# taz.de -- ERT und Griechenlands Demokratie: Athen erlebt Tage des Zorns
       
       > Das Ende des staatlichen Senders ERT führt zu Protesten und zu einer
       > Regierungskrise. Die Demonstranten sehen die Demokratie in Gefahr.
       
 (IMG) Bild: Aus Solidarität mit den Besetzern geben Musiker ein Konzert auf dem Sendergelände.
       
       „Es geht nicht um ERT, es [1][geht um die Demokratie].“ Dieser Satz, der in
       der Nacht vom 11. auf den 12. Juni in Athen auf dem spontan und bis heute
       besetzten Gelände des staatlichen Rundfunksenders ERT die Runde machte,
       zeigt die ganze Tragweite der Auseinandersetzung, die Griechenland derzeit
       erlebt.
       
       Er erklärt, warum Ministerpräsident Antonis Samaras von der Nea Dimokratia
       (ND) künftig nur noch mit einem dünnen Stimmenvorsprung regieren kann,
       nachdem am Freitag die demokratische Linke, der kleinste Partner in der
       Dreiparteienkoalition, [2][die Regierung verließ]. Samaras hatte die Partei
       sowie die Sozialisten von der Pasok nicht über seinen Alleingang in Sachen
       ERT informiert.
       
       Der Satz erklärt aber vor allem, dass für viele Griechen ein Punkt erreicht
       ist, der zu einem kollektiven Aufschrei des „Es reicht!“ führte, der auch
       zur Zeit in [3][Istanbul] und [4][Rio] zu hören ist. ERT ist für die
       Athener, die nach der Schließung zu Tausenden zum Sender strömten, zu einem
       Symbol geworden – für den Abbau der Demokratie, für die Heuchelei der
       Politiker, für den Ausverkauf des Landes.
       
       ## Klientelismus und überhöhte Gehälter
       
       „Sie entsorgen die Demokratie. In Griechenland wird alles, was öffentliches
       Eigentum war, verkauft oder zugrunde gewirtschaftet. Das Wasser, die Häfen,
       das Gesundheitssystem. Die Oligarchen Griechenlands profitieren davon. Und
       in den Privatsendern der Oligarchen sollen wir uns künftig informieren,
       weil sie den staatlichen Rundfunk zugrunde richten“, sagt der 49-jährige
       Demonstrant Mario in der ersten Nacht der Besetzung.
       
       Viel Wahres ist gesagt worden über Klientelismus und überhöhte Gehälter für
       unqualifizierte Regierungsgünstlinge bei ERT. Doch als Regierungssprecher
       Simos Kedikoglou bei seinem Statement zur ERT-Schließung an diese kollektiv
       im Gedächtnis verankerten Wahrheiten appelliert, verfängt das nicht. Das
       [5][Narrativ ist längst ein anderes].
       
       Das hat viele Gründe: Kedikoglou selbst ist einer derjenigen, der in der
       Vergangenheit seine Leute in den Sender pressen wollte. Und bei ERT wurden
       seit 2010, seit Griechenland unter Troika-Kontrolle steht, Gehälter
       drastisch gekürzt und rund 1.500 Stellen abgebaut.
       
       Zudem sollen die Mitglieder des künftigen Aufsichtsrats, einer personell
       abgespeckten, neuen Rundfunkanstalt, per Beschluss des zuständigen
       Ministers ernannt werden. Dies wurde bald nach der ERT-Schließung bekannt.

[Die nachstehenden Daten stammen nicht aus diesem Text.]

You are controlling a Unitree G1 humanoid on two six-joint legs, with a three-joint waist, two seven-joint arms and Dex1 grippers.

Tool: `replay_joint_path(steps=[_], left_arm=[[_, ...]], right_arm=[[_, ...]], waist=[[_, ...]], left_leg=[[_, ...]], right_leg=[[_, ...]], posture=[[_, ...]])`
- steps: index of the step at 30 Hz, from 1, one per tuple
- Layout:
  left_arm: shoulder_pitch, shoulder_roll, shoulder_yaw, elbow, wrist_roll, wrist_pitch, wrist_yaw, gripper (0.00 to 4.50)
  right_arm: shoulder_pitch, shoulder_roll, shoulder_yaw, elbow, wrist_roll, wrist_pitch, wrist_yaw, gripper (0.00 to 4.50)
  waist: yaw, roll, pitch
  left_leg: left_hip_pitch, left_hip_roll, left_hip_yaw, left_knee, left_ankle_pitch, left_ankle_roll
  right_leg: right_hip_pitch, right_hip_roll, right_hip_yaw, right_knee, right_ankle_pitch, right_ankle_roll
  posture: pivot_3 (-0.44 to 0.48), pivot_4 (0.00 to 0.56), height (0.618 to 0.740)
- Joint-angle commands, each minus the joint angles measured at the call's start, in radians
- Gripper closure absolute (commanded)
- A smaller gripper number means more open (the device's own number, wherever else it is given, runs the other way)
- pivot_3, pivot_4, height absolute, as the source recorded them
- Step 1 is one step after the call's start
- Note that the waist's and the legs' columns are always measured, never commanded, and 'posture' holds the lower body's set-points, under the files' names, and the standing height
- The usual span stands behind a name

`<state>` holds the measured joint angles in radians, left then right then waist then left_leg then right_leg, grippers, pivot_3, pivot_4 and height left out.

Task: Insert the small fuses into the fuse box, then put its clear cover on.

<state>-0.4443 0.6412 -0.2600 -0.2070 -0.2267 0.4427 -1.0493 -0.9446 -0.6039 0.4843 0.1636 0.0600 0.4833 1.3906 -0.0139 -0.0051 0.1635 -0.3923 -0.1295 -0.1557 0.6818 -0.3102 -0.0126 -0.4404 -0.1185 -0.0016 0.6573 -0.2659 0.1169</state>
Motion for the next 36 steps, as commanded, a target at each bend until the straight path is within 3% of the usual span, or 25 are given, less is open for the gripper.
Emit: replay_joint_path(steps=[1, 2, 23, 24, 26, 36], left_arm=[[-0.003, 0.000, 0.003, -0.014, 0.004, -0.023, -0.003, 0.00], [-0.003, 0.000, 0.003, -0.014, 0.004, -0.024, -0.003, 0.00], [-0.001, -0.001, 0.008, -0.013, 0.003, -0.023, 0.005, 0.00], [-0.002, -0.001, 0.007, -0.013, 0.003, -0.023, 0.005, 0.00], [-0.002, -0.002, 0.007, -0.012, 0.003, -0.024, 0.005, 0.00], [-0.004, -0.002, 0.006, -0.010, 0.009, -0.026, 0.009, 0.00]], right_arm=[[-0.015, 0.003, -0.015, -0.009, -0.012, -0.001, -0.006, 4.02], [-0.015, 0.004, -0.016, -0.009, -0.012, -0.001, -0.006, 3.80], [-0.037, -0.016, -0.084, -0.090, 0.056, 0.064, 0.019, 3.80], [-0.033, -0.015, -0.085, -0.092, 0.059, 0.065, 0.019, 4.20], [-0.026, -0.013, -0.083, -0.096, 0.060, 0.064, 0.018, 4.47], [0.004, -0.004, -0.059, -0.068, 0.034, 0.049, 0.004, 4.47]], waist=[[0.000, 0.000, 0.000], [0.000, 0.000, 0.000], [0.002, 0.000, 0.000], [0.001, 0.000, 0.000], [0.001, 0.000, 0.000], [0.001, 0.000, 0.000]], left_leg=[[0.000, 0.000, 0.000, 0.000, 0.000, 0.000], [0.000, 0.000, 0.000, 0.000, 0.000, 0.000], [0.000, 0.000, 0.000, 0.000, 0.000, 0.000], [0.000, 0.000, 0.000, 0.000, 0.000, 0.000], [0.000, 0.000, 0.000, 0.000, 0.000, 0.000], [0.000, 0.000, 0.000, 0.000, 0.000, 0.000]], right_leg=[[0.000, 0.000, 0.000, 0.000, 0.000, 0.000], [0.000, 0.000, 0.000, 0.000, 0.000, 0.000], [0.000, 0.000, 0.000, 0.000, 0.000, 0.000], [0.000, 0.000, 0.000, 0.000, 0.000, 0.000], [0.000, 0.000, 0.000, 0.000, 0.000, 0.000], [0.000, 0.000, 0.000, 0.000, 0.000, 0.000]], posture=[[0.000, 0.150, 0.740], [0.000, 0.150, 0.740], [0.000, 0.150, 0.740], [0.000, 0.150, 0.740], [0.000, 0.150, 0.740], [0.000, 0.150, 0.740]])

       Das ist nicht der demokratische, unabhängige Rundfunk, den die Regierung
       angeblich schaffen will, für den aber die Besetzer streiten.
       
       ## Der Druck der Troika
       
       „Griechenland ist das Laboratorium für den postdemokratischen Umbau
       Europas, er geht mit der Austeritätspolitik Hand in Hand“, sagt der
       politische Basisaktivist Christos Giovanopoulos. Weil Samaras die
       Unpopularität der Senderschließung vielleicht ahnte, aber die Troika Druck
       macht, dass bis Ende 2013 4.000 Staatdiener entlassen werden, löste er ERT
       per Noterlass am Parlament vorbei auf.
       
       „Es ist ein sozialer Krieg gegen die Bevölkerung, den wir erleben“, sagt
       der 25-jährige Student und Besetzer George Muketis dazu in einer der Nächte
       auf dem Rundfunkgelände, während Tausende um ihn herum einen modernisierten
       Widerstandsslogan aus der Zeit der griechischen Militärdiktatur (1967 bis
       1974) rufen: „Brot, Bildung, Freiheit – die Zeit der Junta ist noch nicht
       vorbei.“
       
       Auch bei Katerina Daskalas blitzen in diesen Tagen die Erinnerungen an die
       Juntajahre auf, als der Ministerpräsident wenige Tage nach der
       ERT-Schließung vor jubelnden Nea-Dimokratia-Anhängern spricht. „Samaras
       beschwört Bürgerkriegsstimmung herauf“, sagt die 70-Jährige, während sie
       hört, wie Samaras das Ende der Gewerkschaften beschwört. Ihre Zeit sei
       abgelaufen, so Samaras.
       
       Der Konservative, dem viele nachsagen, er wolle künftig mit einem
       „gemäßigten“ Flügel der neofaschistischen Partei Goldene Morgenröte
       koalieren, illustriert, was die theoretische Debatte über den Umbau Europas
       unter den Spardiktaten beschreibt: Regiert wird nicht mehr mit
       größtmöglichem gesellschaftlichen Konsens, regiert wird mit Zwang.
       
       ## Das oberste Verwaltungsgericht ignoriert
       
       Dafür sind viele Mittel recht. [6][So ignoriert die Regierung seit Tagen]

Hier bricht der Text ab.